Classic US typewriter manufacturer Underwood was acquired by Olivetti in the 1960s, with the first Underwoods being made in the 1890s. Frank Underwood in House of Cards uses an Underwood typewriter given to him by his father, saying: ‘This Underwood built an empire. Now you go and build one of your own.’ F. Scott Fitzgerald and Ernest Hemingway had Underwoods and Jack Kerouac wrote On The Road with one.
The Underwood 319 (circa late 1970s) is a little looked down upon by typewriter collectors, principally as it was manufactured in Spain by Olivetti and the entire interior mechanism is a clone of the Olivetti Lettera 92. I am less of an elitist, so just think its a beautiful model.

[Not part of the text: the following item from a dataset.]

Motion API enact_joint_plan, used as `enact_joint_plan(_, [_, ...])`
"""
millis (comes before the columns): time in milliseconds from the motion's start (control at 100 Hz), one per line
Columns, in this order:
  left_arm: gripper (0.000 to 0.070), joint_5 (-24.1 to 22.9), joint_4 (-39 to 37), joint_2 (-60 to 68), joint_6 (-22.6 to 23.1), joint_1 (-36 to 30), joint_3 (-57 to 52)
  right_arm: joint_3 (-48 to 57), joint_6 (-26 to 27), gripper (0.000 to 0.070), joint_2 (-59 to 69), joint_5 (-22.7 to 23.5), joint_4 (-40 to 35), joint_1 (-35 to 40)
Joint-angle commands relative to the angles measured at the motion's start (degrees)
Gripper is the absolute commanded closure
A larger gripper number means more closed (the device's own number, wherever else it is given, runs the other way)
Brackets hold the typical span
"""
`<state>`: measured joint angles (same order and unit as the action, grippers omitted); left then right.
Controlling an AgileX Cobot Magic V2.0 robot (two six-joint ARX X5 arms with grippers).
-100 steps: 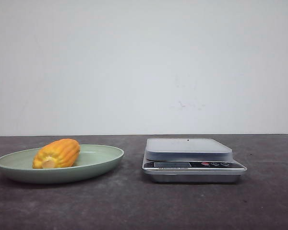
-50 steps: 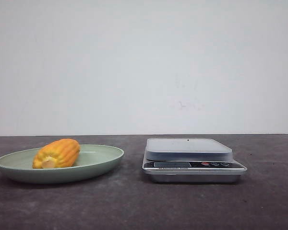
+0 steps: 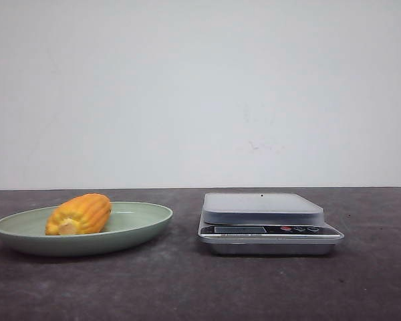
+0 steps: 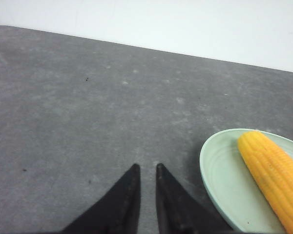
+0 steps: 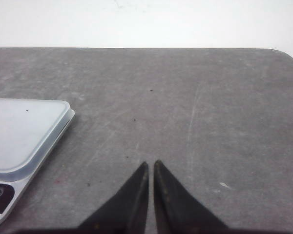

Like the more renowned Olivetti Valentine the Underwood 319 comes in its own moulded acrylic carry case. The font style is Pica, which is on its way to be an oversize Times New Roman, similar to the American Typewriter font in the Apple font suite. The light tan livery also is reminiscent of early Apple Macs. No great shakes on eBay, mine was picked up for less than £15, the Underwood 319 is a beautifully restrained, utilitarian objet d’office.
Its a manual, so its a tactile, and auditory with the sound of the keys and the ring of the bell announcing the start of the next line. Less flirty than the Valentine, this is what I can imagine Woodward and Bernstein slowly unravelling Watergate with.